Western Red Cedar is prone to flagging. This is when scattered leaves and branches throughout the tree become brown, wither, and eventually die. Worse still, this activity is more prevalent with the Western Red Cedar than other Cedars.
The tree grows in moist and temperate conditions, so hot weather can cause flagging. On the other extreme, too much water from flooding, pests, and diseases can cause the disorder.
- Vulnerable to Pests
Although Western Red Cedars can withstand great hardships, they still suffer from pests, both big and small. Mites infest the tree’s leaves during hot and dry seasons, compromising its growth.
Root weevils also eat the twig’s tips and their larvae consume the root system. Further, numerous beetle types, including the flatheaded Western Cedar borer and the bark beetle attack old and weakened trees.
Mice and other rodents gnaw away the plant, normally at its base though the marks will be seen quite high up. Also, dogs are a threat as their urine can kill the leaves of the Western Red Cedar.
- Prone to Forest Fires
Western Red Cedars have poor fire resistance due to their dense branches covered in flammable foliage, thin barks, and shallow roots. However, the trees can weather most fires, thanks to their size.
Western Red Cedar Vs Other Cedar Types
At first glance, it’s difficult to spot the difference between Western Red Cedar and other Cedar types. Besides, all Cedar varieties have a spicy, pleasant aroma that inspires Cedar-lined trunks, attics, and closets.

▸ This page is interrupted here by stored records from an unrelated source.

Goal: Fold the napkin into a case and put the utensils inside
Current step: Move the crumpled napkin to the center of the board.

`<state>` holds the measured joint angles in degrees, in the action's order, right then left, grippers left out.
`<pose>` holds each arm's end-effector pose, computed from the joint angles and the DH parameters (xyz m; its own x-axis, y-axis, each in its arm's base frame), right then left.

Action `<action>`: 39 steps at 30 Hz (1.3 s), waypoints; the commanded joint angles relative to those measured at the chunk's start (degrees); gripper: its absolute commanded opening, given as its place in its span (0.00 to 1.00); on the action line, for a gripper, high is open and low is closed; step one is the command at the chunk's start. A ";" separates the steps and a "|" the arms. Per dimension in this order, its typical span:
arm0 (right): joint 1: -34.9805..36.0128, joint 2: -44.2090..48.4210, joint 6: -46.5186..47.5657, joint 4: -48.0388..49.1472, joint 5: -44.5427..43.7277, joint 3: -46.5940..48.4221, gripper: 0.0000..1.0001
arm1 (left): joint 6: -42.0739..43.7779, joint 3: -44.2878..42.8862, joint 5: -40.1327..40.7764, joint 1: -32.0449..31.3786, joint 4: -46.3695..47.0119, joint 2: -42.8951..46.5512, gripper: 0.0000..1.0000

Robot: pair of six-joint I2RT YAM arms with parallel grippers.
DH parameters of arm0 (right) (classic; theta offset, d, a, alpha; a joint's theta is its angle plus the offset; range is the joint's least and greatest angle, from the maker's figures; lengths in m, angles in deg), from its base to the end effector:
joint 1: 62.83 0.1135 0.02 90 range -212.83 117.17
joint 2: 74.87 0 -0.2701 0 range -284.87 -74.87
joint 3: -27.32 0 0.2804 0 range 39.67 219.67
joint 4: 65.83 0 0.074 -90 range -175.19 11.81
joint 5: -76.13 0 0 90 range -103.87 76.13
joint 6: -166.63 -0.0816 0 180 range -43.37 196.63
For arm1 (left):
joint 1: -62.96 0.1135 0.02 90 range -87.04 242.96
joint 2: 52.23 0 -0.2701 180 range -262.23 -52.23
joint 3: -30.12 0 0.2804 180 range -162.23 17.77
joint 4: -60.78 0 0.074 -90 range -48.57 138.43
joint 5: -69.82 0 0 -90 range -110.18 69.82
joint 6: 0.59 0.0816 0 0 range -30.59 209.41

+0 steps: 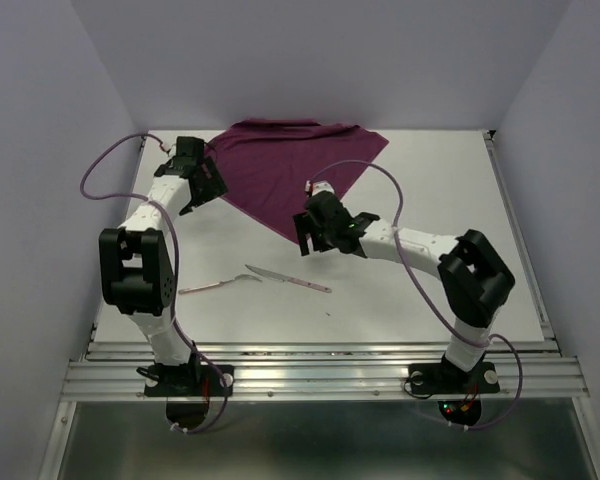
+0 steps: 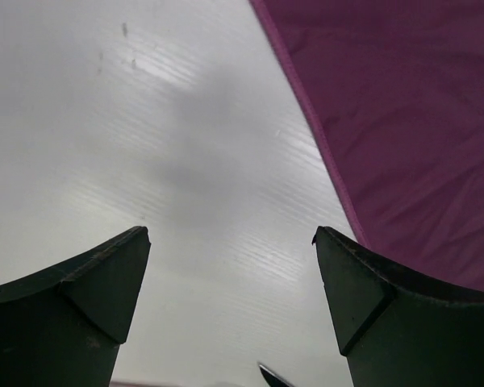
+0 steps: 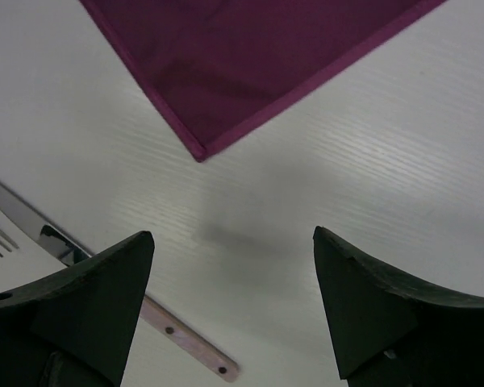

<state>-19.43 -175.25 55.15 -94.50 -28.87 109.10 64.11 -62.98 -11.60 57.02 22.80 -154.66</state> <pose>0.3328 0.2857 0.1775 -0.6929 -0.1685 -0.7010 -0.3034 0.9502 0.0716 0.4585 -0.0355 0.2181 -0.6617 -0.3560 -0.6599 -0.3109 0.9311 -0.1906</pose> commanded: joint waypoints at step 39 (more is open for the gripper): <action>-4.98 9.92 -9.01 0.06 -15.85 -18.45 0.12 | -3.35 5.43 -5.15 2.24 1.10 7.17 0.95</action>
<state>-21.48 -170.16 50.81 -93.78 -41.07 93.14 61.97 -56.93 -14.60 59.30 22.40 -146.01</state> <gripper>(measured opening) 0.052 0.949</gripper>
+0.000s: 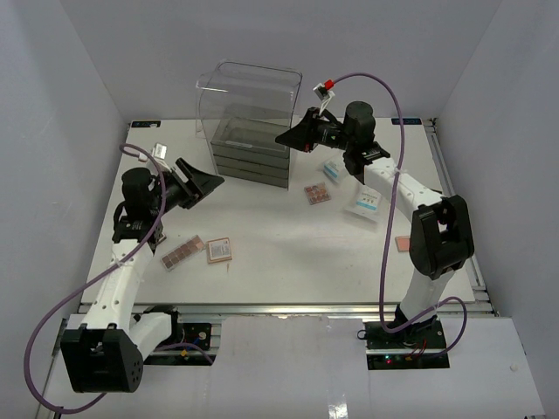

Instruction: Organize the makeup

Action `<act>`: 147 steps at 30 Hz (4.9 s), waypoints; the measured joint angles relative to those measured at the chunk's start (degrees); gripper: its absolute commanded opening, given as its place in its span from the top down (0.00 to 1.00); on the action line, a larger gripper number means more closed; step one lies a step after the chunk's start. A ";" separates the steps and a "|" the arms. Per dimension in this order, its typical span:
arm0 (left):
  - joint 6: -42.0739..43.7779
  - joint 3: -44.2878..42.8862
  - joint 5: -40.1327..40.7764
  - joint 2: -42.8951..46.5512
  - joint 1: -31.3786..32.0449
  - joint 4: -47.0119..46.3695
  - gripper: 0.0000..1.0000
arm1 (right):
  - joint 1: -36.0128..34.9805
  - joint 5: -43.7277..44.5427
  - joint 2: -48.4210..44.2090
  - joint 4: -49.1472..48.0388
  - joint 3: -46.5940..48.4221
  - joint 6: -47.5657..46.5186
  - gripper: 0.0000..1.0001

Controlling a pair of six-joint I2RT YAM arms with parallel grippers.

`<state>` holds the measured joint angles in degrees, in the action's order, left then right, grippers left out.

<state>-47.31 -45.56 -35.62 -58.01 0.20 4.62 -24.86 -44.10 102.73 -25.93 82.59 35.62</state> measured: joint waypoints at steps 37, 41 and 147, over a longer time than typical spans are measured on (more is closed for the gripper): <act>8.72 1.53 36.86 -19.58 16.80 33.75 0.16 | 0.09 -0.22 -2.31 0.02 -3.01 -0.44 0.86; 8.76 1.45 36.68 -21.07 18.56 32.11 0.16 | 0.09 -0.21 -2.39 0.00 -3.08 -0.44 0.86; -23.97 4.52 38.96 -25.66 23.24 -46.20 0.88 | 0.42 -3.27 -5.31 -5.76 -3.17 13.64 0.88</act>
<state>-71.28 -41.03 3.34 -83.67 23.44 -41.57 -24.45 -47.37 97.43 -31.70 79.42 49.25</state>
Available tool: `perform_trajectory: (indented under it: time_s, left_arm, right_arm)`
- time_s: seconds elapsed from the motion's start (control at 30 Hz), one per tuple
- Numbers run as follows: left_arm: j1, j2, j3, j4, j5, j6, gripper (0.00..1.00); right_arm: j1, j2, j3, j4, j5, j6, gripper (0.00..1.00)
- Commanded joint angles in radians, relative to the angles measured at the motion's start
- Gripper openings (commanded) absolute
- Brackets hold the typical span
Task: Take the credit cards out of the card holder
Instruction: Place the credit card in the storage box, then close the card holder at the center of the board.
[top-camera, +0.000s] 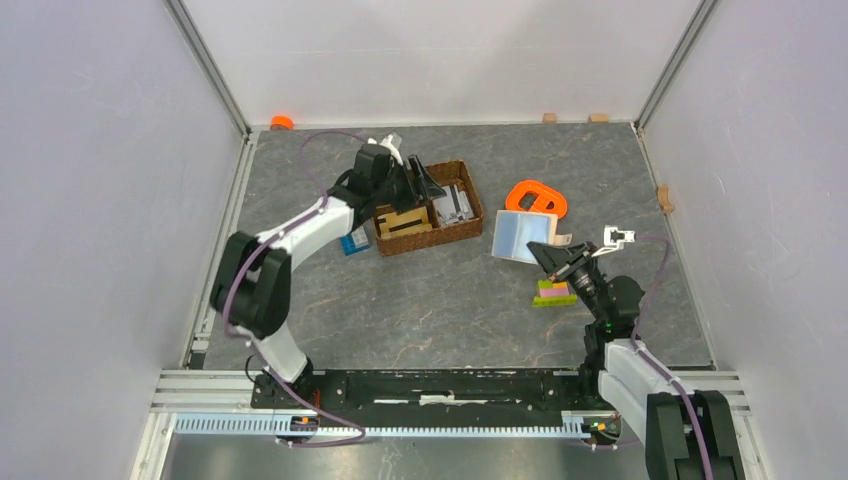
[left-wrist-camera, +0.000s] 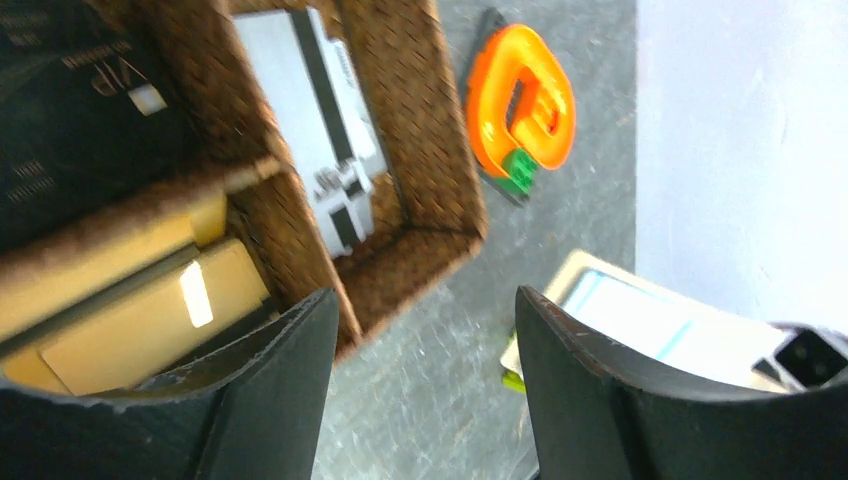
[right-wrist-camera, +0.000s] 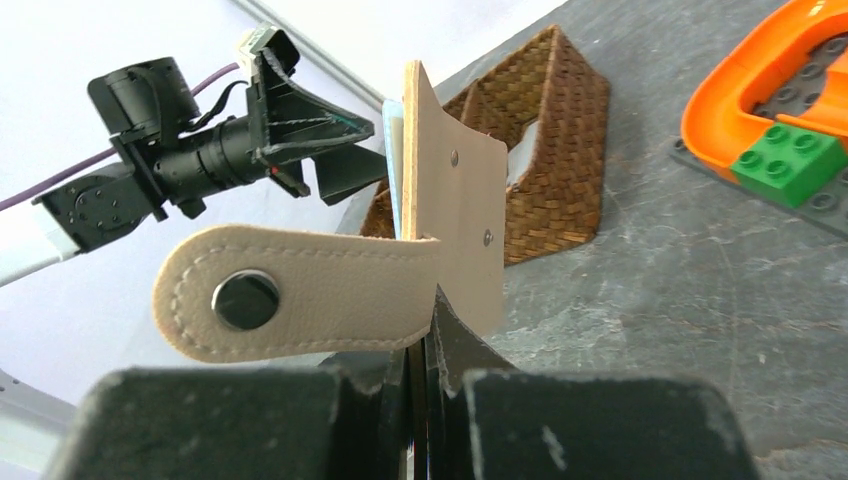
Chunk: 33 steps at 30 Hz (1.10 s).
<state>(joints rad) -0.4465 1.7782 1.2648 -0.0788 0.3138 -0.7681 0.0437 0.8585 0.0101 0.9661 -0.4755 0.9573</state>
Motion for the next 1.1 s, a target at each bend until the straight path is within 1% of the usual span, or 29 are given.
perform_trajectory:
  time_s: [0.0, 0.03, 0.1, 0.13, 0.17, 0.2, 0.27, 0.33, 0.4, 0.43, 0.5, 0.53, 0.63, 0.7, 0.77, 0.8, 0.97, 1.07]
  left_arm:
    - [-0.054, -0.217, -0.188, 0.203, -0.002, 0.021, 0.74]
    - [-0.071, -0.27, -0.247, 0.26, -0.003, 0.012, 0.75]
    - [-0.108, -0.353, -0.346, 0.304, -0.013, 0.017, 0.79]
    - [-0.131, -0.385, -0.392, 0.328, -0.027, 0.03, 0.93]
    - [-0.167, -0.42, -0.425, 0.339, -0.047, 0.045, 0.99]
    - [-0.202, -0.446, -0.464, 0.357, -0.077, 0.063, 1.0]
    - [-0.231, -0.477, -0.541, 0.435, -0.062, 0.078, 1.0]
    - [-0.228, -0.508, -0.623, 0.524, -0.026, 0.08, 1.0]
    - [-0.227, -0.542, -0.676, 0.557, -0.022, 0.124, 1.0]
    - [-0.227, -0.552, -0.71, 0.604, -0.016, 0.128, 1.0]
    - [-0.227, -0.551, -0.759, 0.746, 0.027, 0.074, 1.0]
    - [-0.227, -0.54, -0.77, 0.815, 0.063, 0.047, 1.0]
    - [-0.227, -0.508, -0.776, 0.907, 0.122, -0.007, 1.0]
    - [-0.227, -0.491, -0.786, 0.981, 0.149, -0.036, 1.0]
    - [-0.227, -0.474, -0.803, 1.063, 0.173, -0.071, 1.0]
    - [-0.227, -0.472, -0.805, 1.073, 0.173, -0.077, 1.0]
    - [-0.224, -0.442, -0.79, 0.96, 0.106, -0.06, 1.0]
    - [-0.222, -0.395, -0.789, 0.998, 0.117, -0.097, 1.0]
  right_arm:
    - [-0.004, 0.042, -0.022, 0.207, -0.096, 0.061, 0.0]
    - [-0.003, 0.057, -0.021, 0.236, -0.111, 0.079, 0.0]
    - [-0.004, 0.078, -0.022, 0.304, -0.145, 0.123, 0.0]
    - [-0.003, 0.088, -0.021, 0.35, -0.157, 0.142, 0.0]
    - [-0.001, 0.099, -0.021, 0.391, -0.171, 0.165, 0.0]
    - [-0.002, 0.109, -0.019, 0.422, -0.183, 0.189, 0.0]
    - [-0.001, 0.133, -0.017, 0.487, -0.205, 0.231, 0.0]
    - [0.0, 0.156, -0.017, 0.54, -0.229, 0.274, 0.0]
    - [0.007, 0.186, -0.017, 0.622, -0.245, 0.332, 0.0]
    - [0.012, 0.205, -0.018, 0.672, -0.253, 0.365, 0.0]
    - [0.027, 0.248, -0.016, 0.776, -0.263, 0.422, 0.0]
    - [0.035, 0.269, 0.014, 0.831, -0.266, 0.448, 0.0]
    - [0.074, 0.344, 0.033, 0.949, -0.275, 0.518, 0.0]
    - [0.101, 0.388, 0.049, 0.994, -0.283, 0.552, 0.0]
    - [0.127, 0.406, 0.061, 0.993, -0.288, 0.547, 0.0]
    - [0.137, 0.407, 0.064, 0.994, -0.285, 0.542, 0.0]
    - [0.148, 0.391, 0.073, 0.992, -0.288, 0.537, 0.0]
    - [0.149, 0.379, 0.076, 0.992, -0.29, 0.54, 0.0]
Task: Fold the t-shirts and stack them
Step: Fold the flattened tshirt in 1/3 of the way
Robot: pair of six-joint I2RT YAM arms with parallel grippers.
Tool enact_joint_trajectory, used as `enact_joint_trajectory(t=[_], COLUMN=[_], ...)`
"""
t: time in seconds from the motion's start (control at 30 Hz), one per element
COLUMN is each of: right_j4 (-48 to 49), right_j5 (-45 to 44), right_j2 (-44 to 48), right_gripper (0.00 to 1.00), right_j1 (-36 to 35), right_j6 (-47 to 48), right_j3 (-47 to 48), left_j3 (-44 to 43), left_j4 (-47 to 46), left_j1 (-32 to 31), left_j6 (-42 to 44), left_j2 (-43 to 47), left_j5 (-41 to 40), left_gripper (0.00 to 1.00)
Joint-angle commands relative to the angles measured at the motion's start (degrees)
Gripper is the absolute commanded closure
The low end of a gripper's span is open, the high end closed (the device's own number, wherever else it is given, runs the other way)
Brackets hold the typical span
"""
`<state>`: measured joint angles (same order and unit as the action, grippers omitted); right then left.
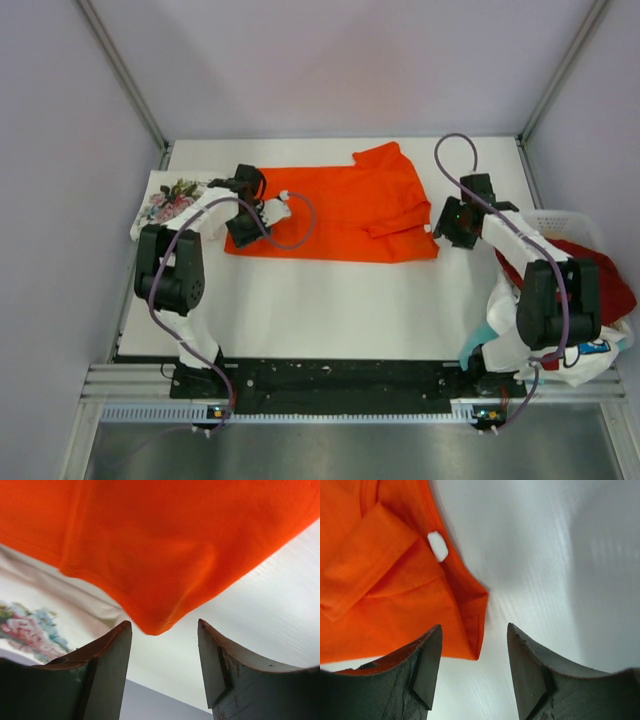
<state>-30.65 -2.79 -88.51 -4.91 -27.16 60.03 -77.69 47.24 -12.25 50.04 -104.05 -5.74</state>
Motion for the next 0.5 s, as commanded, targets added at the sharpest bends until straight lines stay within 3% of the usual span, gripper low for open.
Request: enact_joint_trajectory(t=[0.0, 0.2, 0.27, 0.3, 0.37, 0.43, 0.47], right_j4=[8.7, 11.4, 11.4, 11.1, 9.9, 8.2, 6.9], right_j5=[9.1, 13.0, 13.2, 13.2, 12.9, 11.7, 10.9], right_j2=[2.8, -4.9, -6.5, -6.6, -6.0, -3.9, -2.5], right_gripper=[0.45, 0.48, 0.70, 0.81, 0.97, 1.00, 1.00], right_j1=[-1.1, -1.1, -0.5, 0.0, 1.5, 2.6, 3.0], right_j6=[-3.2, -5.8, -6.9, -7.5, -8.0, -7.8, -7.8], right_j3=[-5.8, -7.1, -8.0, -8.5, -9.9, -11.2, -11.7], left_j3=[4.4, 5.5, 6.5, 7.0, 8.0, 9.2, 9.8], left_j4=[-3.0, -5.2, -5.5, -5.5, -5.7, -5.7, -5.4], left_j1=[0.6, 0.7, 0.7, 0.7, 0.7, 0.7, 0.7], left_j6=[5.4, 5.2, 5.1, 5.0, 4.5, 4.0, 3.6], left_j2=[0.4, -3.2, -3.6, -3.7, -3.5, -2.8, -2.3], left_j5=[2.0, 0.6, 1.1, 1.4, 1.4, 1.3, 1.2], left_gripper=[0.39, 0.39, 0.40, 0.45, 0.67, 1.00, 1.00])
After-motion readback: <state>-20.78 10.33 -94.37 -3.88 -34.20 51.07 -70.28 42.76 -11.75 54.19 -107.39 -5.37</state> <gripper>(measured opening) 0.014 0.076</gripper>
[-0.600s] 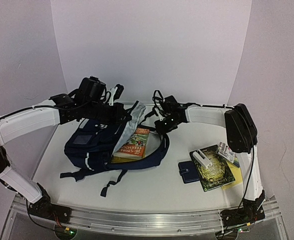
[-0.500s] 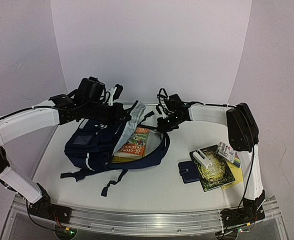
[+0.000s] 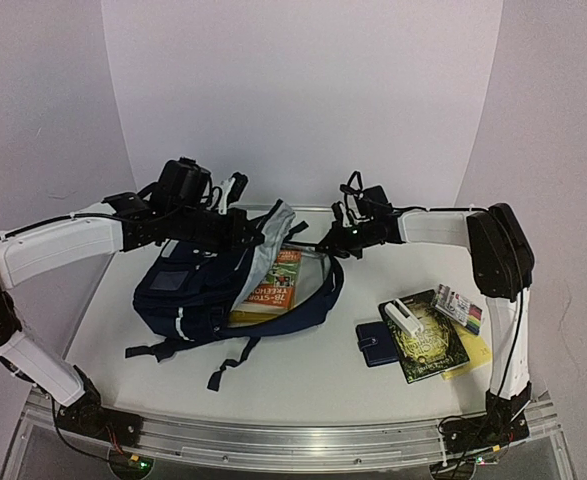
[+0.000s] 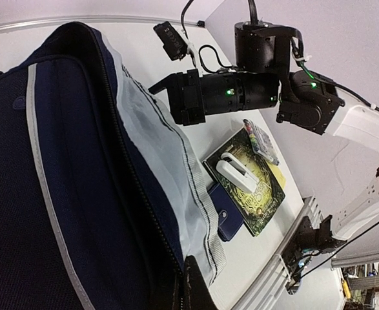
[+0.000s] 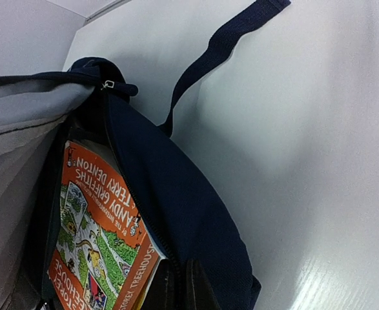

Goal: Pack the student bag
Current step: Adjust the student bag at the center of the board.

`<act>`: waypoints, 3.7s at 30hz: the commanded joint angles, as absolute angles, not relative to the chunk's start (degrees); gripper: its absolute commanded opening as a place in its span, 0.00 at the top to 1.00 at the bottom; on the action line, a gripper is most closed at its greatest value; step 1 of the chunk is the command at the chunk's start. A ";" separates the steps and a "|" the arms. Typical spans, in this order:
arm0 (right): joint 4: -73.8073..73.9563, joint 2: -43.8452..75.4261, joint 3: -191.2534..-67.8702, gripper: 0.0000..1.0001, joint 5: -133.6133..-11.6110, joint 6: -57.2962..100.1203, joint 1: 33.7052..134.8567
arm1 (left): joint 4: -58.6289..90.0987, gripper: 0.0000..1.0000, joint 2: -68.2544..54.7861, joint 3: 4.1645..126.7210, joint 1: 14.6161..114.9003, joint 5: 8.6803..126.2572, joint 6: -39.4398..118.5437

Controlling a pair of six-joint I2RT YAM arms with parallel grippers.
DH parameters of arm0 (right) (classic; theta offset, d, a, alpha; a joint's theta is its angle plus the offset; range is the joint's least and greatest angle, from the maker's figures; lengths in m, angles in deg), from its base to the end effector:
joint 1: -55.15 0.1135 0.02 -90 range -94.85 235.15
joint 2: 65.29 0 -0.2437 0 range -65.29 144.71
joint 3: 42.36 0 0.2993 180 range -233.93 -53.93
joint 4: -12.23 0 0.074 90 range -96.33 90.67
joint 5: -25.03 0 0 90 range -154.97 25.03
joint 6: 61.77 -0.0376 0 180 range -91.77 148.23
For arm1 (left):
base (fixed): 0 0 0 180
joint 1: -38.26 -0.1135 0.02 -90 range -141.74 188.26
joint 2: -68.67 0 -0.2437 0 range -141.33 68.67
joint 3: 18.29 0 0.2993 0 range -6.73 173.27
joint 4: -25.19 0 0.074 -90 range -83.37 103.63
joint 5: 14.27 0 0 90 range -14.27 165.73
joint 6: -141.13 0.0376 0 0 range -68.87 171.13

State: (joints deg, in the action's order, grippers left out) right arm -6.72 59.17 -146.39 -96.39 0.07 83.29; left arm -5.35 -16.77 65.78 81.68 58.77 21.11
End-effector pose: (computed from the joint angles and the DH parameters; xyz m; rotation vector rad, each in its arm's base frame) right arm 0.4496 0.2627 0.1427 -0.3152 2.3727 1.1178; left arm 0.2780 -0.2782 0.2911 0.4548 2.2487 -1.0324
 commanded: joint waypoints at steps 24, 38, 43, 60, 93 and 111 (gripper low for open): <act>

In addition, Cedar wood types have a similar face grain and are naturally resistant to insect, moisture, and fungal damage and decay. Thus, they are excellent for interior and exterior building applications.
That said, let us take a closer look to compare Western Red Cedar with other Cedar types used in woodwork. You’ll notice that though all Cedarwoods are perfect options, there are notable variances.
Western Red Cedar has a warm, attractive reddish-brown color with streaks of salmon pink, dark brown, and dark red. This rich, inviting color is a perennial favorite for architects and designers.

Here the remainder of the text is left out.